Friday, January 19, 2007

Credit Where it is Due

I make a point to read many of the angry left blogs; it pays to know what the adversaries are up to.

Mostly, they’re up to bloviating, at best, or, more often, committing the electronic equivalent of bellowing. They rarely even so much as acknowledge the humanity of their adversaries, let alone that dissent from their leftist orthodoxy might, conceivably, be based upon serious thought. I sometimes wonder: where is the leftist George Will or Bill Buckley, an erudite, competent writer who skewers his adversary with logic rather than invective?

So, when one confronts an intellectually honest argument which actually arrives at a totally unexpected – that is to say, correct – conclusion, on an otherwise usually hysterical blog, one must bestow credit where same is due.

On Bluejersey.com, one of the contributors holds forth on global warming. As I noted here a few weeks back, while the science on the causes is not as settled as the proponents aver, and the consequences of same not necessarily disastrous, it behooves us, as CONSERVATIVES – those who believe in conservation – to act with due regard to the possibility and take reasonable precautions. This is especially true when same can be effected relatively economically.

Among the global warming solutions the contributor advances: nuclear power.

(!) Wow. Who would have suspected that?

Kudos to the author. As a general rule, self-appointed "environmentalists" tend to oppose nuclear power based upon wholly speculative possibilities of harm. (Those harms are not impossible, but if the risks associated with global warming are considered essentially certain, same must be considered against the purely hypothetical risks associated with building more nukes). To discover common sense in a wholly unanticipated location is truly refreshing. Although they’re probably too young to remember Tocks Island, perhaps that will be next on their list of relatively benign power projects NJ might pursue.

While most projects NJ might pursue are purely symbolic, having an infinitesimal effect, to the extent that they can be undertaken at little cost, why not move ahead?

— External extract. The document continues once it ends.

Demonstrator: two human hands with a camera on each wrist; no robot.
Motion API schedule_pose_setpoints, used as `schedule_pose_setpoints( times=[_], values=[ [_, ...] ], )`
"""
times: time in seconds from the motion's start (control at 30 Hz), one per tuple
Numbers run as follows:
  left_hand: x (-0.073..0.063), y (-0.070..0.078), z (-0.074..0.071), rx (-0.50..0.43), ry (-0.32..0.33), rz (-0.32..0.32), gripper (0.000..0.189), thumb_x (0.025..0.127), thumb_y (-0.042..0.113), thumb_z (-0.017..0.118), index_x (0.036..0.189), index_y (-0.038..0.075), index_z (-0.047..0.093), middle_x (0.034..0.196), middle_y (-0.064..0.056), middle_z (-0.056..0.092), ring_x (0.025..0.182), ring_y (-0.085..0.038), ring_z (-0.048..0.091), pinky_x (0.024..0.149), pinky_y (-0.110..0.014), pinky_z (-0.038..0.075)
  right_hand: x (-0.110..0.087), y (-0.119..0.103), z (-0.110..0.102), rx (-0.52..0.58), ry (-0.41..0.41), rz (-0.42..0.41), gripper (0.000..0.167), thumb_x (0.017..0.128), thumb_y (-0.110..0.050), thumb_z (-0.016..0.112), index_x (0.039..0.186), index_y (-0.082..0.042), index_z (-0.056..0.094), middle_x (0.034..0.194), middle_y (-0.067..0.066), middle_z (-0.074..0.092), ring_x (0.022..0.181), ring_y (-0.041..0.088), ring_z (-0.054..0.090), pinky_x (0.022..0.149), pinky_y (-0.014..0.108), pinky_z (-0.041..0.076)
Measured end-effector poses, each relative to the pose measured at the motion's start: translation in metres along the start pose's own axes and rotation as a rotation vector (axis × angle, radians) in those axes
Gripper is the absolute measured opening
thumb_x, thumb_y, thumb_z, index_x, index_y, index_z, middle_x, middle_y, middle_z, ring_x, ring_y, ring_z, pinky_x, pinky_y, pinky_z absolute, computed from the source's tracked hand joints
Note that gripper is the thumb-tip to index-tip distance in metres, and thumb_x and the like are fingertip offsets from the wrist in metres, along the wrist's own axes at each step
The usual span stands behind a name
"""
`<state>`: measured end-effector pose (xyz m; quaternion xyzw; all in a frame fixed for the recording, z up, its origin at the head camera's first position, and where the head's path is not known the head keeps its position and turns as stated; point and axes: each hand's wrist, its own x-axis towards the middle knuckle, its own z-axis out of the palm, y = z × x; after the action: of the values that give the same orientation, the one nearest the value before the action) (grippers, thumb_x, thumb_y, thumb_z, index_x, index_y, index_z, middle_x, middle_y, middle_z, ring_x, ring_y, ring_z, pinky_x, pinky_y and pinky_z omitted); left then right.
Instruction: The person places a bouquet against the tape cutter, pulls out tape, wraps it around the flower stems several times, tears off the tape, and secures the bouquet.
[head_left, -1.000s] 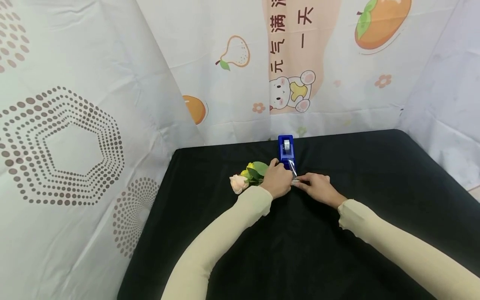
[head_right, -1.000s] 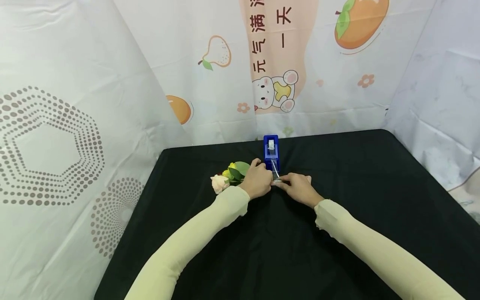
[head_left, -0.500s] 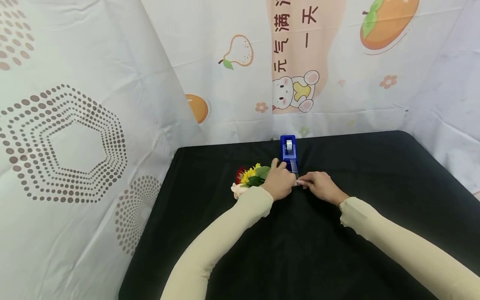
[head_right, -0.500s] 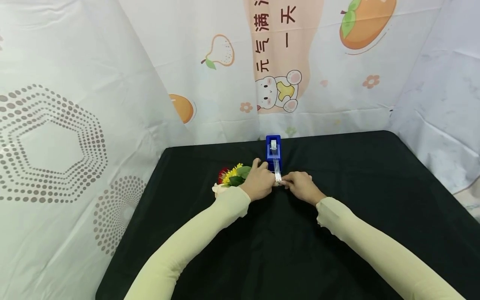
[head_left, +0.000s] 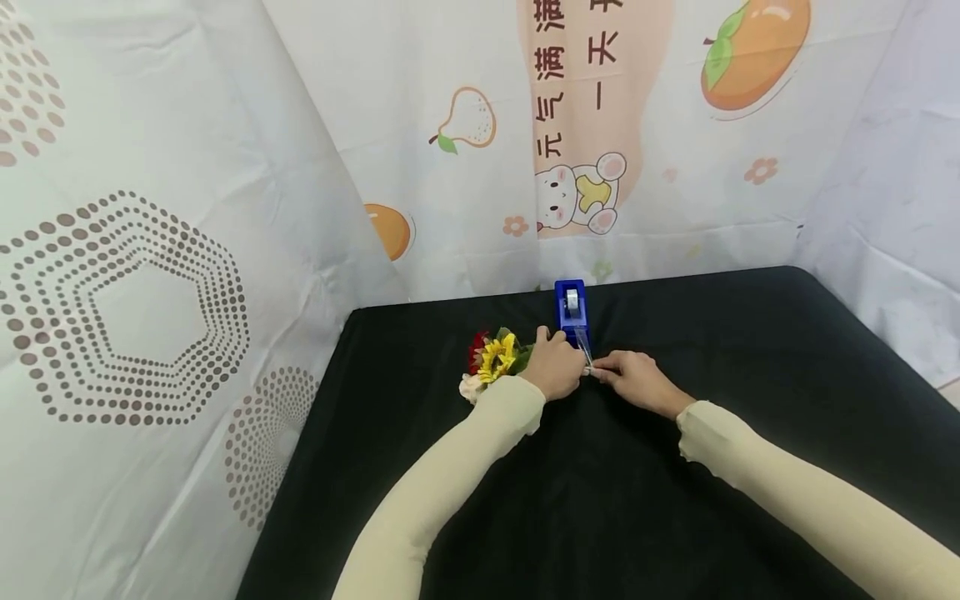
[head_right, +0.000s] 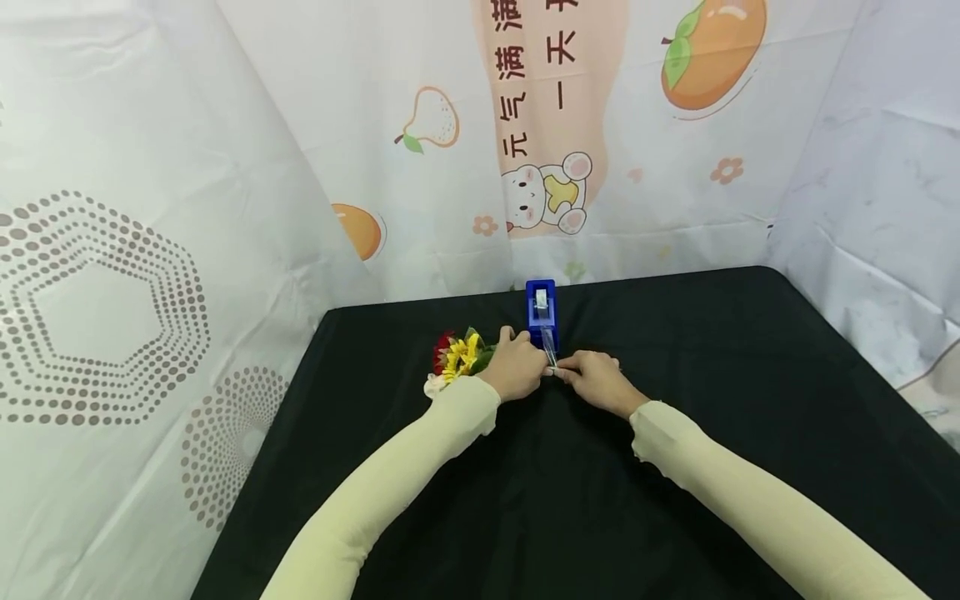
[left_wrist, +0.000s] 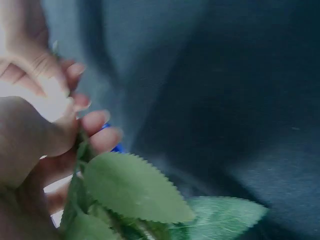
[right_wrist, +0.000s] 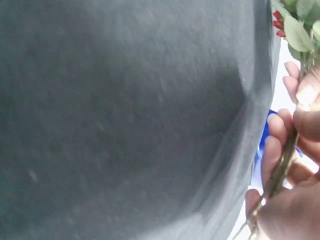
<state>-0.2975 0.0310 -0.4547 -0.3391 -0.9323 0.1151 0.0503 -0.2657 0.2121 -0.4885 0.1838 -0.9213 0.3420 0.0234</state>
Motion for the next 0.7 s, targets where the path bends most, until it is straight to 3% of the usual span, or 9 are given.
schedule_pose_setpoints(
  times=[0.17,0.3,0.4,0.53,0.7],
  values=[
    [-0.006,0.006,0.007,0.146,0.104,0.018,0.023,0.105,0.035,0.058,0.091,0.03,0.076,0.093,0.008,0.074,0.097,-0.017,0.047,0.098,-0.045,0.029,0.003,0.002,-0.003,0.044,-0.068,0.057,0.032,0.107,-0.024,0.058,0.125,-0.002,0.073,0.095,0.003,0.069,0.073,0.015,0.057,0.068,0.034,0.045],
    [-0.007,0.007,0.01,0.203,0.163,0.042,0.029,0.106,0.036,0.056,0.083,0.03,0.073,0.092,0.008,0.073,0.1,-0.018,0.046,0.097,-0.045,0.028,0.006,0.0,-0.006,0.023,-0.045,0.04,0.028,0.106,-0.023,0.059,0.116,-0.004,0.076,0.09,0.002,0.068,0.073,0.016,0.058,0.071,0.036,0.043],
    [-0.007,0.006,0.013,0.214,0.169,0.068,0.03,0.107,0.036,0.055,0.084,0.029,0.073,0.095,0.007,0.074,0.101,-0.018,0.048,0.096,-0.044,0.029,0.008,0.0,-0.006,0.0,-0.022,0.032,0.022,0.103,-0.02,0.064,0.109,-0.005,0.079,0.088,0.001,0.069,0.072,0.015,0.059,0.07,0.036,0.045],
    [-0.006,0.001,0.014,0.116,0.065,0.084,0.022,0.105,0.033,0.058,0.089,0.027,0.073,0.1,0.008,0.074,0.098,-0.017,0.048,0.094,-0.042,0.029,0.01,0.001,-0.005,0.0,-0.027,0.032,0.018,0.1,-0.017,0.068,0.108,-0.005,0.08,0.093,0.002,0.072,0.073,0.013,0.061,0.069,0.034,0.049],
    [0.0,-0.012,0.003,-0.215,-0.122,0.008,0.027,0.107,0.03,0.055,0.087,0.022,0.071,0.087,0.006,0.068,0.086,-0.016,0.049,0.09,-0.044,0.026,0.011,0.003,-0.002,0.013,-0.002,-0.005,0.016,0.098,-0.013,0.07,0.107,-0.005,0.081,0.089,0.0,0.071,0.071,0.012,0.06,0.068,0.034,0.05]
  ],
)
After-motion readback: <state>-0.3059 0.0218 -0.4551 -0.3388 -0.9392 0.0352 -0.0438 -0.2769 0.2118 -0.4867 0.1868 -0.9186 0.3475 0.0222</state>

For instance, NJ could eliminate all motor fuels taxes on ethanol sales. It could eliminate the sales tax on vehicles with a specified fuel efficiency. It might look into a general exception from local zoning regulations for personal wind turbines (called turbis). It might urge its congressional representatives to eliminate the Hummer tax break, as well as tariffs and quotas on imported ethanol – indeed to completely open up the market to foreign competition. (Iowa might not like that, but it would be good for us AND for relatively poor Carribean countries, which have a good climate for sugar cane production. It would also be pleasing, eventually, to see Chavez and the Iranians drink their oil). We could urge NJ transit to CUT fares, provide free parking at rail stations, and provide more frequent service to more locations (perhaps supplementing heavy rail with lighter, smaller trains, etc.) In larger towns, consider ultra light rail services, preferably connecting with existing heavy and light surface rail.

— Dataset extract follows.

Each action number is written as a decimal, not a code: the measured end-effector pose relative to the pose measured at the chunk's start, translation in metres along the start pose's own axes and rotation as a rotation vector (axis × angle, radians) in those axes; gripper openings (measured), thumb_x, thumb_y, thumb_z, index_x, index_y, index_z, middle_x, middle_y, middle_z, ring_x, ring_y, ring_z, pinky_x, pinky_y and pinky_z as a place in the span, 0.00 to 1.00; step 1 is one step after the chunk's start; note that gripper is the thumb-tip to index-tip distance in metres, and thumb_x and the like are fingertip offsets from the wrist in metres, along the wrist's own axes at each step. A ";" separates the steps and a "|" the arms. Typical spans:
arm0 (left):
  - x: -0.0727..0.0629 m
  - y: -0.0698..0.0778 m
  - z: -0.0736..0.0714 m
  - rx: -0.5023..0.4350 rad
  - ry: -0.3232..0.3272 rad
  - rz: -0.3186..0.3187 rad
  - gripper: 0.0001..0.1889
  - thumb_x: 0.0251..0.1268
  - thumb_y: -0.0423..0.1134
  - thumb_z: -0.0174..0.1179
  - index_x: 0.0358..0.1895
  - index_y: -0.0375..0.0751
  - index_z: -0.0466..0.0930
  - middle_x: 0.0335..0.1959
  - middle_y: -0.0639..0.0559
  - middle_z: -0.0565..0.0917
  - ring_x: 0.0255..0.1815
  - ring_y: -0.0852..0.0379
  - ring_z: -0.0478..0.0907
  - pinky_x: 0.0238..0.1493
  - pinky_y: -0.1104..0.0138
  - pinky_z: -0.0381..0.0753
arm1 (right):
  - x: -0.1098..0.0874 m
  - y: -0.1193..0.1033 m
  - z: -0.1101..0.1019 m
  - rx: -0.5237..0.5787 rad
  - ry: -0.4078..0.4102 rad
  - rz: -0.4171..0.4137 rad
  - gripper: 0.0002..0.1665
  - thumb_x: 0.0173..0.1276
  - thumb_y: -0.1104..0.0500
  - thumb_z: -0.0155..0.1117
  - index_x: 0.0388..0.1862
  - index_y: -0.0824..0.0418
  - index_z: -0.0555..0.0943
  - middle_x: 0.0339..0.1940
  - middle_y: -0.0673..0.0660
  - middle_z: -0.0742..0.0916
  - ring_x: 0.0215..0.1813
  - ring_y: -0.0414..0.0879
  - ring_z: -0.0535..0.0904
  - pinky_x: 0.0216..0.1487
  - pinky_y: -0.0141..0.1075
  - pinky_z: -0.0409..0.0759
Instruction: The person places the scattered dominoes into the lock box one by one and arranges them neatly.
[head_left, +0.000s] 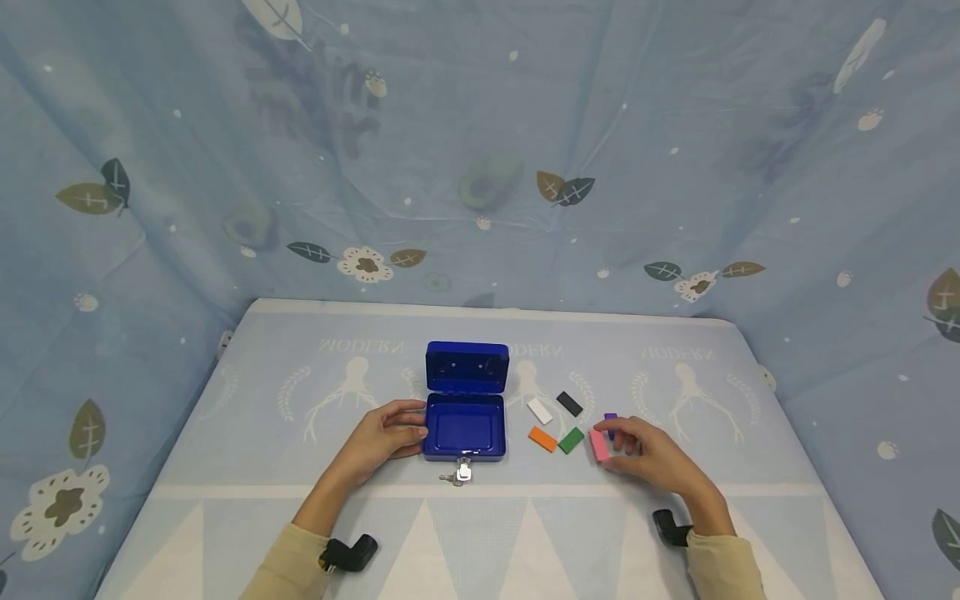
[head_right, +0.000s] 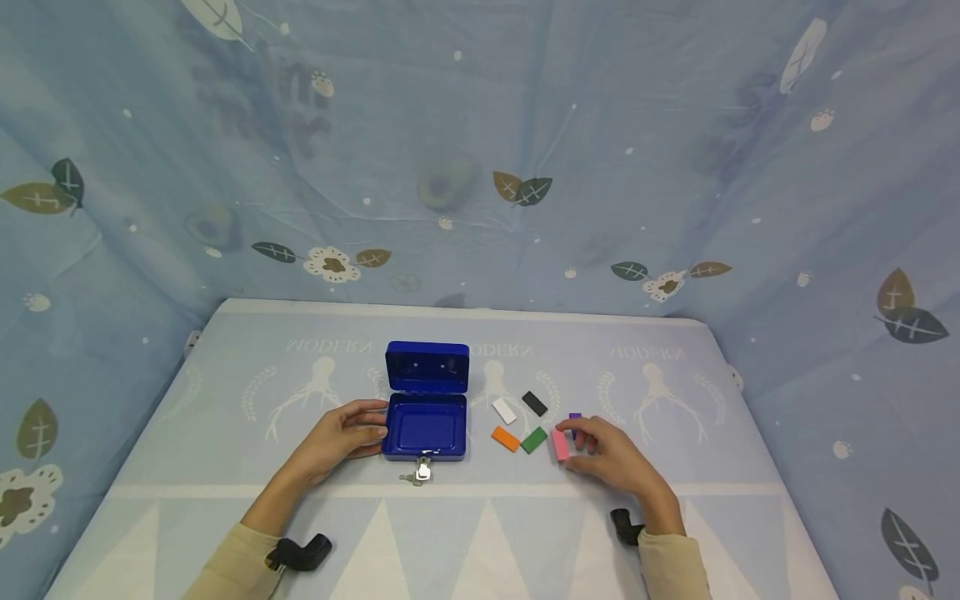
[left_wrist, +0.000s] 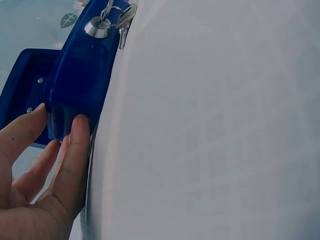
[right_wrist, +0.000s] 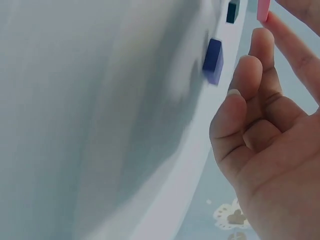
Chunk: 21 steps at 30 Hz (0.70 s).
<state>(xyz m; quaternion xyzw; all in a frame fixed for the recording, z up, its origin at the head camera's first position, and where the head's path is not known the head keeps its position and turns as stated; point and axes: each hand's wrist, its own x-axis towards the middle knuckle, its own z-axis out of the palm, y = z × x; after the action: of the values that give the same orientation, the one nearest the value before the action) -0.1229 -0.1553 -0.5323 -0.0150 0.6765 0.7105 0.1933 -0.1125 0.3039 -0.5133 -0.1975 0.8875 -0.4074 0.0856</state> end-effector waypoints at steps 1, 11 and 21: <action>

On a perhaps more controversial note from a conservative – and probably requiring a federal solution – establish a minimum price for gasoline, essentially forbidding its sale for less than (say) $2 per gallon. We’re already accustomed to that price and there’s little price competition among stations now anyway. If we’re successful in reducing demand, or even threaten to succeed, the price of oil will decrease – either as a function of demand or because the Saudis, viewing the threat, reduce prices to destroy the ethanol industry – and it simply will not do go through all the trouble, only to see the effort wasted. A minimum price also has the salutary effect of not being a tax, thereby not providing government with more of our money to waste. Better the money go to Exxon than to Pelosi.

From NJ’s perspective, it requires leadership and vision, a commodity pathetically absent from the political leadership over the course of the past 30 years or so. It requires a leader with a firm idea of where he wants NJ to be, and ideas about how to get there.

But if the right – to wit, me – and the suddenly sensible left, can agree on a few basic steps, such as more nukes, there might just be some basis for a start after all.